I've had a better year in OB this year than any other, but I don't think I can totally credit the pellets for that. I may be getting better at handling and my birds are getting older and wiser as well.

I did have some concern about raising babies on pellets then shipping them to futurities having never seen or tasted grain. I haven't heard of any problems from the handlers I sent to, however, so the babies must have figured it out just fine.

I don't see reason to change back to grain. Stools are loose, yes. It's all about pros and cons and give and take - nothing is perfect. We all have to decide what works best for us and our birds in our given situations.


----------



## First To Hatch (Jul 19, 2009)

spirit wings said:


> Mr. Sampford fed just beans....lol.. yep.. just beans..
> (smallest loft in Europe)


HAHA thats a great one!


----------



## conditionfreak (Jan 11, 2008)

On the advice of Warren (SmithFamilyLofts) last year, I few my birds Purina green and gold pellets only. On previous years I fed grain with corn only.

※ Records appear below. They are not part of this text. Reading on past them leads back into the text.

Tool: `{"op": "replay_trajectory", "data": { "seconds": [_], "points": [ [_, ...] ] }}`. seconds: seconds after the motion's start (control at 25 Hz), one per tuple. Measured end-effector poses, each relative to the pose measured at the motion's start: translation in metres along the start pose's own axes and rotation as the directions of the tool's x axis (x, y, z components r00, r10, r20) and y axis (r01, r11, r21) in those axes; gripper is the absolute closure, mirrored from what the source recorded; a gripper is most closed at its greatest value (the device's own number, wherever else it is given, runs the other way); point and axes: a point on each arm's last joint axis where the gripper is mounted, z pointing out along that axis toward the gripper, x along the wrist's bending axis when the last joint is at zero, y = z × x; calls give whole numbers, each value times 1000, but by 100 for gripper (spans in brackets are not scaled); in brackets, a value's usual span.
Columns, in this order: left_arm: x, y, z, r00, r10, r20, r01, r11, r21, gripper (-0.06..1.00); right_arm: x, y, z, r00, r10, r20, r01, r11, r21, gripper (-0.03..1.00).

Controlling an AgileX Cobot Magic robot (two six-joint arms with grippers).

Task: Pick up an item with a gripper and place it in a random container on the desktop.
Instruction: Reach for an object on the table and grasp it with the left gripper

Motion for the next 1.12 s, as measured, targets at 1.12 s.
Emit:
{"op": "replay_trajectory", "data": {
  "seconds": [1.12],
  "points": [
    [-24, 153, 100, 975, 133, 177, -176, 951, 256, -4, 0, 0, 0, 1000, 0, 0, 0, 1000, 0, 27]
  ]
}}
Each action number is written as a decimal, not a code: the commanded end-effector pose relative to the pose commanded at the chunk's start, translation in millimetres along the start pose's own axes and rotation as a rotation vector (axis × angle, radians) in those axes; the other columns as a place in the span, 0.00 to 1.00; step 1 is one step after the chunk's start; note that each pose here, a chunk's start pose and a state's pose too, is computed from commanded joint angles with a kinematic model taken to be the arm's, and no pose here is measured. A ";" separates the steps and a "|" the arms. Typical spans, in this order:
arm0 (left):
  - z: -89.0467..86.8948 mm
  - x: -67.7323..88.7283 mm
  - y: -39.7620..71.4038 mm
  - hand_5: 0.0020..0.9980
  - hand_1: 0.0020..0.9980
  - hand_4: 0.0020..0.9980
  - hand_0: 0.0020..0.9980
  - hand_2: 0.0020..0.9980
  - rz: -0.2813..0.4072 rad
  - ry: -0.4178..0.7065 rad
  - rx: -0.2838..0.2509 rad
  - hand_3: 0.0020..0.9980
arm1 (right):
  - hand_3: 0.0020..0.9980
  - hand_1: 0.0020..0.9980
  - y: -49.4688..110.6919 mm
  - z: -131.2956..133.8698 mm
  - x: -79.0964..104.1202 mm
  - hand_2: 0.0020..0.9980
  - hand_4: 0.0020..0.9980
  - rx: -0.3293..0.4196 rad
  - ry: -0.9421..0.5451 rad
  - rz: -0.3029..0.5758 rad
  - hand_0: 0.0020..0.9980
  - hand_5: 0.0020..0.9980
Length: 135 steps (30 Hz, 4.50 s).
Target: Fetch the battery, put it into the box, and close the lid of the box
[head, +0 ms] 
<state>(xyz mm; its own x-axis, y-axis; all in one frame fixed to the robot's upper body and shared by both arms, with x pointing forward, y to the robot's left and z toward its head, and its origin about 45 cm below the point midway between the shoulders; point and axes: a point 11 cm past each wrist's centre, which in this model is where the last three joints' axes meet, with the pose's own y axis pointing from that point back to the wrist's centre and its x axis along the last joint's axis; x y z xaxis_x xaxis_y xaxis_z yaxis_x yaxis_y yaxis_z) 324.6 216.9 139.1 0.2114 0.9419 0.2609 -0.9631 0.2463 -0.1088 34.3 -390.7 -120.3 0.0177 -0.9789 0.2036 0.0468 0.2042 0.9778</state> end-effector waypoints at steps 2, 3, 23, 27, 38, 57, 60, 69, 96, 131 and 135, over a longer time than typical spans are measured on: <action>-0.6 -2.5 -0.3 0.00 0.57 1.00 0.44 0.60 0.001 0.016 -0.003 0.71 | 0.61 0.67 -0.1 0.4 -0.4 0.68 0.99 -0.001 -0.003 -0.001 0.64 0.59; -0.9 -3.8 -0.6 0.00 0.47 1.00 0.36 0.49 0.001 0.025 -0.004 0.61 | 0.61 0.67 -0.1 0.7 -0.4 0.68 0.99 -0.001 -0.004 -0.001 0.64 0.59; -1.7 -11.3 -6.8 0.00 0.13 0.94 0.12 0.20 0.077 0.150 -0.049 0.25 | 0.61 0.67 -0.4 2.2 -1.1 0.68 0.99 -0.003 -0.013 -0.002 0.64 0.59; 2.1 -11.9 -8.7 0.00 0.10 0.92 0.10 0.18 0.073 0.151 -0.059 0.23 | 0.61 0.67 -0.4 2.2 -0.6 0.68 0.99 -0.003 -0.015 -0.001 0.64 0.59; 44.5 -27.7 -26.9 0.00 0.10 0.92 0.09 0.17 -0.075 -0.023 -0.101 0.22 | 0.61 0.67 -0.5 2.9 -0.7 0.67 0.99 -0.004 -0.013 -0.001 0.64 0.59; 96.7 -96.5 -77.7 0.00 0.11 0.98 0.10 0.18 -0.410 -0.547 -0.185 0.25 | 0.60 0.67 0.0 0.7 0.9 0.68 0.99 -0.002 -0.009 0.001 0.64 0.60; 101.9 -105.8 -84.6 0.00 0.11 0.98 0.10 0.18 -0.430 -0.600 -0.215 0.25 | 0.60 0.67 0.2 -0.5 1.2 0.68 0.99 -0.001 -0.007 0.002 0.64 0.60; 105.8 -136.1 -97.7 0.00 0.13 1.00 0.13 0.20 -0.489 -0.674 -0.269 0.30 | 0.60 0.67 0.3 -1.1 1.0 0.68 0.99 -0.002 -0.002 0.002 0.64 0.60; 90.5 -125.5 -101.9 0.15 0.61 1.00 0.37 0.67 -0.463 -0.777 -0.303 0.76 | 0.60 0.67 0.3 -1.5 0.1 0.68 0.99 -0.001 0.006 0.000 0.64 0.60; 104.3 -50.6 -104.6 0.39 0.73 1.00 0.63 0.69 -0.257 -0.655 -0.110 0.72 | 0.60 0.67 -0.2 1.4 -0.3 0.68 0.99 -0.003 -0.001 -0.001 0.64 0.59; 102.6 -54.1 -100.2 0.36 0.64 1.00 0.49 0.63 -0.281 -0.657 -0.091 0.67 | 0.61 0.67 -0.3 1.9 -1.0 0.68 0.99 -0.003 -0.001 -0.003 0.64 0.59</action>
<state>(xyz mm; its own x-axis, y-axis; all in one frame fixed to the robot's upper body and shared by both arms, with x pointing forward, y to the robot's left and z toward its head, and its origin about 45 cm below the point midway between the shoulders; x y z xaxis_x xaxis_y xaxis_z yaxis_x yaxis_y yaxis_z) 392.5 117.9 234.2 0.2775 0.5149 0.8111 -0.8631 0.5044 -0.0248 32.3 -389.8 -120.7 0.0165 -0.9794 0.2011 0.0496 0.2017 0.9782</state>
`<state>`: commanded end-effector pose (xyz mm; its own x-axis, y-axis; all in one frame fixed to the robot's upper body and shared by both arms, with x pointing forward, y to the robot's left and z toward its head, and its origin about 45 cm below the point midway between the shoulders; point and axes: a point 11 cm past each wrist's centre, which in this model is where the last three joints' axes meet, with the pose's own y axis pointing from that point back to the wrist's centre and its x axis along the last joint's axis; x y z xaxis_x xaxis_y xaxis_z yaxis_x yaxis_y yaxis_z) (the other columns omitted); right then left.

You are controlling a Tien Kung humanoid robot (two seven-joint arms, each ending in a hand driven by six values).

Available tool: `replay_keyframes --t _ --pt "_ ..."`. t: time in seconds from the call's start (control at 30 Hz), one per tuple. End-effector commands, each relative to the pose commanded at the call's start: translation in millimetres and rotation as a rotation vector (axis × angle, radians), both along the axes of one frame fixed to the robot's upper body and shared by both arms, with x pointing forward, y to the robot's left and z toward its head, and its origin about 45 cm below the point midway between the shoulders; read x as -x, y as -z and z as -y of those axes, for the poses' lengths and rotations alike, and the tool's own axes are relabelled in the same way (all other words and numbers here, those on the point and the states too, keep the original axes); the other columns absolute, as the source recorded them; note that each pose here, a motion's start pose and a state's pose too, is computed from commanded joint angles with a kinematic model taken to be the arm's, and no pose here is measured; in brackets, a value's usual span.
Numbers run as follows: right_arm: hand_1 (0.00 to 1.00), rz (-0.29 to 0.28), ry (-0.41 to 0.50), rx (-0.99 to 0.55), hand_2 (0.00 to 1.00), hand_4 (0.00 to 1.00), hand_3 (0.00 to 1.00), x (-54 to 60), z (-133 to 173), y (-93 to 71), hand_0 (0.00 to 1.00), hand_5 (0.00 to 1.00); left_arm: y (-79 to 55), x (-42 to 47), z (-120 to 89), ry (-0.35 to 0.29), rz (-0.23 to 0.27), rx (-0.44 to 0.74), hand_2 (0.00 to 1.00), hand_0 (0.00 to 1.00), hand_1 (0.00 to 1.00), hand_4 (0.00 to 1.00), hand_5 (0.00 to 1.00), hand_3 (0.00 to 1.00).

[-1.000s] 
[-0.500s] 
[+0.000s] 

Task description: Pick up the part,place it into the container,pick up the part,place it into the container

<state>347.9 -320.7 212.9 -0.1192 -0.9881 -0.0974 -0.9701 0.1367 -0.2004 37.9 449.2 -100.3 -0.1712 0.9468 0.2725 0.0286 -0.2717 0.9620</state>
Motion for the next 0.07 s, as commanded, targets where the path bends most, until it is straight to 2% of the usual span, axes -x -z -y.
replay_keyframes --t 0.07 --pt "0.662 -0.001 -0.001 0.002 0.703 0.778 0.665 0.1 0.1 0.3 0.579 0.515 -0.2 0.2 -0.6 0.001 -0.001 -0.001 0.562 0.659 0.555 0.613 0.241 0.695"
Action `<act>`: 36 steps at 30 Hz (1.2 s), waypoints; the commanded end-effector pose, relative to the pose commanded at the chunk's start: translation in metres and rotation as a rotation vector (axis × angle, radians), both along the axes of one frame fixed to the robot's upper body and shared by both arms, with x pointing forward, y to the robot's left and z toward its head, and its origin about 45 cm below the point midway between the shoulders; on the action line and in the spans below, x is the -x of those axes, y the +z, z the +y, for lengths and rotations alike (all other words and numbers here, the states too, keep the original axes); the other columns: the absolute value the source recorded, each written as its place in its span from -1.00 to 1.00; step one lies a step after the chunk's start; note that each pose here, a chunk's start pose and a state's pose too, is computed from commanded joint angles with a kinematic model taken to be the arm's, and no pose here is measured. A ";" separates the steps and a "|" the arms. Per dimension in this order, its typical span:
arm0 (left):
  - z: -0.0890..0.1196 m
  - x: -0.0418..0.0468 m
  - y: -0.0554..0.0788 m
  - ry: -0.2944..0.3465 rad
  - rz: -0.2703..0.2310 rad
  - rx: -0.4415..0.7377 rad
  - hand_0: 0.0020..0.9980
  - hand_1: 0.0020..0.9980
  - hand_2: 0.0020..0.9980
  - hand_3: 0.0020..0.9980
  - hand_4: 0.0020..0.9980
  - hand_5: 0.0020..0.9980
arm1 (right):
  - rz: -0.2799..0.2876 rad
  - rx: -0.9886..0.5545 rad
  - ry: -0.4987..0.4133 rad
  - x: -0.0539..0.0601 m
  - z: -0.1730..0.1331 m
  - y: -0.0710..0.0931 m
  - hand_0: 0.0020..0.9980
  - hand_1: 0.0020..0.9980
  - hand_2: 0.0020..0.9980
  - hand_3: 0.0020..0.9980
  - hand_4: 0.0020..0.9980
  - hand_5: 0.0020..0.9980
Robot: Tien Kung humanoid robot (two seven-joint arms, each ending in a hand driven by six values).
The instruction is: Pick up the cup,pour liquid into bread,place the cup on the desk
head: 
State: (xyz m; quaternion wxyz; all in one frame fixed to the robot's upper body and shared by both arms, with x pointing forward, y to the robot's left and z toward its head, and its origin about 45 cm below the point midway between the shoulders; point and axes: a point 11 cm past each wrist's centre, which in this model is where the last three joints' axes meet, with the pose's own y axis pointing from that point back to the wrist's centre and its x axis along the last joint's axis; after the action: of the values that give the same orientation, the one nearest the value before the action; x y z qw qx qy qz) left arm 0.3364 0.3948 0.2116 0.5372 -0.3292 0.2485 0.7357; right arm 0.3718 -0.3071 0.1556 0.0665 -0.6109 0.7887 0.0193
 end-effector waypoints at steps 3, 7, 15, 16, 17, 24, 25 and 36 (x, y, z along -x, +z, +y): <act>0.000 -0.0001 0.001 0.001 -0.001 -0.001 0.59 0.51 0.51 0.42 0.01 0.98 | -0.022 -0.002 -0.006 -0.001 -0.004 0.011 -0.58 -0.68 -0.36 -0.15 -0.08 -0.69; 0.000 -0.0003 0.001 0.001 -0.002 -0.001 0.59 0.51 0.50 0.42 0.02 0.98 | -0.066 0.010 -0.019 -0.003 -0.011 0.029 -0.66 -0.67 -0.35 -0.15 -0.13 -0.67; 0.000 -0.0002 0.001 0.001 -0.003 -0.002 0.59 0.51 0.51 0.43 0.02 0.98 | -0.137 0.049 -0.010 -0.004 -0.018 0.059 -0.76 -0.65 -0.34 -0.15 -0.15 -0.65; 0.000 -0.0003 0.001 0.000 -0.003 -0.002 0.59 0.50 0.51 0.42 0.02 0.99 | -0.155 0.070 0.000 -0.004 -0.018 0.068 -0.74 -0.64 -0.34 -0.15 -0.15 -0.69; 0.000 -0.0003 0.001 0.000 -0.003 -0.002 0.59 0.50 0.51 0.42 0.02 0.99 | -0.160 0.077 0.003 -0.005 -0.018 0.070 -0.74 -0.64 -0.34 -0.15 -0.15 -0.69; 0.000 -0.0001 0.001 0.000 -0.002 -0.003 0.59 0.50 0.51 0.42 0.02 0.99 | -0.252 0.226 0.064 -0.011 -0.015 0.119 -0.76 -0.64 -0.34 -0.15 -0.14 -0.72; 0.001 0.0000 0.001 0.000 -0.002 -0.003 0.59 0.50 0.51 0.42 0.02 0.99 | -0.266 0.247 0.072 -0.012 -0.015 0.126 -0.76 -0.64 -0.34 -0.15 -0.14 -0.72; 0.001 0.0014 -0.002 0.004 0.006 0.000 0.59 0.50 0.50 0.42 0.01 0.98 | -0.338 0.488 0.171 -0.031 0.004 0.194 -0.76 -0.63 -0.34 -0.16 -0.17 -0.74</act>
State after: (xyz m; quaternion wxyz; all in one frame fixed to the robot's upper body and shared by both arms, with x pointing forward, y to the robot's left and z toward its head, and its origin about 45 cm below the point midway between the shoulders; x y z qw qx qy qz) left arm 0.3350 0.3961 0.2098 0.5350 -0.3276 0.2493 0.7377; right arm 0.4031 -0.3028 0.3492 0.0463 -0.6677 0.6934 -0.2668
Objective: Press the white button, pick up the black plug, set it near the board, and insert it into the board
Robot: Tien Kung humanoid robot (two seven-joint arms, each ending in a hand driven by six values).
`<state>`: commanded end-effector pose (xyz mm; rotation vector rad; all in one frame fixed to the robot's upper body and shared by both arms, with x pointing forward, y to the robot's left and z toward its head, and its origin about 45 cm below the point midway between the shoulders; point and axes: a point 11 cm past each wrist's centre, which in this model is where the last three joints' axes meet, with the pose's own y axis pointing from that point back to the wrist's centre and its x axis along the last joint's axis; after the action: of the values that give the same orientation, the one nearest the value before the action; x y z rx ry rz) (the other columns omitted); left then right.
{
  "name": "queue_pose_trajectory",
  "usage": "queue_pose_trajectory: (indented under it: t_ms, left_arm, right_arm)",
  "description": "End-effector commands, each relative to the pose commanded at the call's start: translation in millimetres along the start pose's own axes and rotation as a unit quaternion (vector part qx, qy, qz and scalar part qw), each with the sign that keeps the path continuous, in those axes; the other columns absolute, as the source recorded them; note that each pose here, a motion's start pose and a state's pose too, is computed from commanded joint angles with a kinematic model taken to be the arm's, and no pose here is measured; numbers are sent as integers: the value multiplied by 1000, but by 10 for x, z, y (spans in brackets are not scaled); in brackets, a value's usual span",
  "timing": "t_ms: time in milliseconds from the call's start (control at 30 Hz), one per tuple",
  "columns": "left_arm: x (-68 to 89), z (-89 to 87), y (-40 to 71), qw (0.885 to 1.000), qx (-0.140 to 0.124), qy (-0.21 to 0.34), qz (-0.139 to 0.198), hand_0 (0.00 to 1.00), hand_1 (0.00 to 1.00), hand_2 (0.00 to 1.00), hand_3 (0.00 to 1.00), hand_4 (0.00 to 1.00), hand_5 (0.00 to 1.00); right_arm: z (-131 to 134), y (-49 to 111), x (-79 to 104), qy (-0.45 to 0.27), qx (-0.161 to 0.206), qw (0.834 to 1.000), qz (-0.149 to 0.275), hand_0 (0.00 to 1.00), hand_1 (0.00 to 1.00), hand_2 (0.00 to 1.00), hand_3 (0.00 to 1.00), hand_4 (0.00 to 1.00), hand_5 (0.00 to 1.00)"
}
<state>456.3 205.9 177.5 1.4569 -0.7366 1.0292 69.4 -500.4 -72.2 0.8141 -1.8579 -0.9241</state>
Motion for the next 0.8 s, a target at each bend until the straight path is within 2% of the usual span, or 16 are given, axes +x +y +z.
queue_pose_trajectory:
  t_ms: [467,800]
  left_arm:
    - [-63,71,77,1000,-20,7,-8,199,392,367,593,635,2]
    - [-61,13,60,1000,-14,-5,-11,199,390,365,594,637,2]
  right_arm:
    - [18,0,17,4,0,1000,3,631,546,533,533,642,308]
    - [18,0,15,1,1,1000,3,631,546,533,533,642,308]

I have now switched back this year to grain, with "some" pellets thrown in the mix.

The reason being that my race results last year were not as good as the previous years. But there are sooo many variables in pigeon racing, that the pellet diet could have had absolutely nothing to do with the reace results. My combine changed the course last year and is now changing the time of year AND the course again, for our races. 

But I made the decision to do about 90% grain and 10% pellets this year.


I will say this for an all pellet feed. It sure does raise some very nice plump and healthy babies.

I just can't say whether 100% pellets is the way to go or not, because of all of the variables I have experienced the last three years (change of course EVERY year is probably #1 variable). But I can give this suggestion. No matter what the instructions on the bag of pellets states about grit not being necessary when feeding pellets. Give them some anyway. It can't hurt and if they eat it, the birds apparently know something the pellet manufacture doesn't.


----------



## Kastle Loft (May 7, 2008)

conditionfreak said:


> Give them some anyway. It can't hurt and if they eat it, the birds apparently know something the pellet manufacture doesn't.


I agree. But you might want to limit the amount of pink grit, as it is fortified with minerals and you don't want to overdue it. I use the granite starter grit (it's white) from Southern States.


----------



## rpalmer (Mar 10, 2011)

Kastle Loft said:


> I agree. But you might want to limit the amount of pink grit, as it is fortified with minerals and you don't want to overdue it. I use the granite starter grit (it's white) from Southern States.


Well the birds would have to eat X amount of grit to be over doing it. If they are eating that much then there is a problem with your pellets or what you consider X amount is just wrong. The birds will walk away from grit when they have what they know to be enough. I have read the bag that Purina puts out and I'm pretty sure it said that grit is not necessary. It does not say do not feed with grit. 

Make grit available and if your birds want it it is there. Much better than them landing on a road somewhere to eat gravel.


----------



## RodSD (Oct 24, 2008)

rpalmer said:


> Well the birds would have to eat X amount of grit to be over doing it. If they are eating that much then there is a problem with your pellets or what you consider X amount is just wrong. The birds will walk away from grit when they have what they know to be enough. I have read the bag that Purina puts out and I'm pretty sure it said that grit is not necessary. It does not say do not feed with grit.
> 
> Make grit available and if your birds want it it is there. Much better than them landing on a road somewhere to eat gravel.


I would agree on this one. The bird knows what they need. If they don't need grit they will just ignore it.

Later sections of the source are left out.